Communication.  So what could a graduate student in Fredericton, New Brunswick, do?  I tried to balance the message with some truth.  No-one was telling Quebecers the strategy was certain to fail, but the reasons were the opposite of what they were hearing.  The Quebec media was vibrant but on this issue in lock-step, with little presence outside the province.  And the Internet was still mostly unknown!  So I wrote a letter to the editor, sent it to all three major Quebec newspapers, and copied to half a dozen English papers east and west.

The letter was not expected to change course or minds, just to add facts to the conversation, so propaganda could be seen to be untrue.  It was intended to communicate, before the amendments failed, that an assumed intolerance was not just untrue, the concept itself was a non-starter in the rest of Canada.

Epilogue.  In the end, the country rejected the amendments, and a second attempt in a national referendum, unanimously by all provinces and territories and first nations.  However, damage was significant.  A second Quebec referendum on separation was held and narrowly lost.  The province elected non-federalist governments and separatist blocs to the national legislature for many years.

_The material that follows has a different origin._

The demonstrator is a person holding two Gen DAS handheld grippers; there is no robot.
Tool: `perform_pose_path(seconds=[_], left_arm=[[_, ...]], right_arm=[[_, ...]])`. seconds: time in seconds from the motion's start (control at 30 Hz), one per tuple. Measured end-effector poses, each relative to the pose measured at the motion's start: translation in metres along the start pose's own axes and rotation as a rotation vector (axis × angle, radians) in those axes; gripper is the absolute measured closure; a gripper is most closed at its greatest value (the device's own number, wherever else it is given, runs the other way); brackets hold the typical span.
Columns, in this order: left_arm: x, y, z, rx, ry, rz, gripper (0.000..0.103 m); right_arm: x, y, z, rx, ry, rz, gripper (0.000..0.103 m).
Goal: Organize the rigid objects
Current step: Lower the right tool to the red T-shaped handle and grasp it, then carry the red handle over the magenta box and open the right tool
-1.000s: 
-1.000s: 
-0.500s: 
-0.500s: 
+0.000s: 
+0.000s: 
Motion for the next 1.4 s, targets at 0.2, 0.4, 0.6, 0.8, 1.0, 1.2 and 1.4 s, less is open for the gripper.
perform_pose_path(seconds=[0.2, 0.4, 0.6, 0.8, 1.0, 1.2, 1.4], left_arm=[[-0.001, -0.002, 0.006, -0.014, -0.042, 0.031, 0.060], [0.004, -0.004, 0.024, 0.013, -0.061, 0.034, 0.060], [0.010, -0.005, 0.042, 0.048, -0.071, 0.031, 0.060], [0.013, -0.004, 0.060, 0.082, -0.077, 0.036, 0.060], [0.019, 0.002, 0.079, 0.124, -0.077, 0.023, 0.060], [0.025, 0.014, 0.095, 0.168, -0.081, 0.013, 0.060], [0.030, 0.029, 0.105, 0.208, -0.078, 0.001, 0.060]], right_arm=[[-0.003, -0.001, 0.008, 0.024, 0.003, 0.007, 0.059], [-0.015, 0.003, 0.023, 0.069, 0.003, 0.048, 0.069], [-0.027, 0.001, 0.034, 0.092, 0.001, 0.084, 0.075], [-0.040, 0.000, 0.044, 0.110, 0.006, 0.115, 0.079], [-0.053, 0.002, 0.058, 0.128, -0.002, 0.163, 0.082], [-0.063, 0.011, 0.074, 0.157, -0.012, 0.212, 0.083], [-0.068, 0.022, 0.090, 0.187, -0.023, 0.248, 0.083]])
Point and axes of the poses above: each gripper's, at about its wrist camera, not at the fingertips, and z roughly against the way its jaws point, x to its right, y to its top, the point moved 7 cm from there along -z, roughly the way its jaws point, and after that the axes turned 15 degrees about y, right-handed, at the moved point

The corner may not have been turned until the 2013 Quebec election.  At the start of the election, the separatist party was soft-pedaling separation, and expected to win a majority.  However, a poll on reaction in the rest of Canada if Quebec did vote to separate was then published, with depressing results summarized as equivalent to "ready to help pack the bags".  Blackmail was suddenly discredited.  A few weeks later, the federalist party won a majority in the Quebec election.

Today, from what I have seen, the center in Quebec today is a confident, new world, bilingual internationalism. The lost opportunity to build something better can still be felt.  However, Canada is still a great country, and Quebec still a great province.  The stronger nation we should be is still ready to be forged into self-awareness by a leadership able to realize the opportunity.  Hope springs eternal!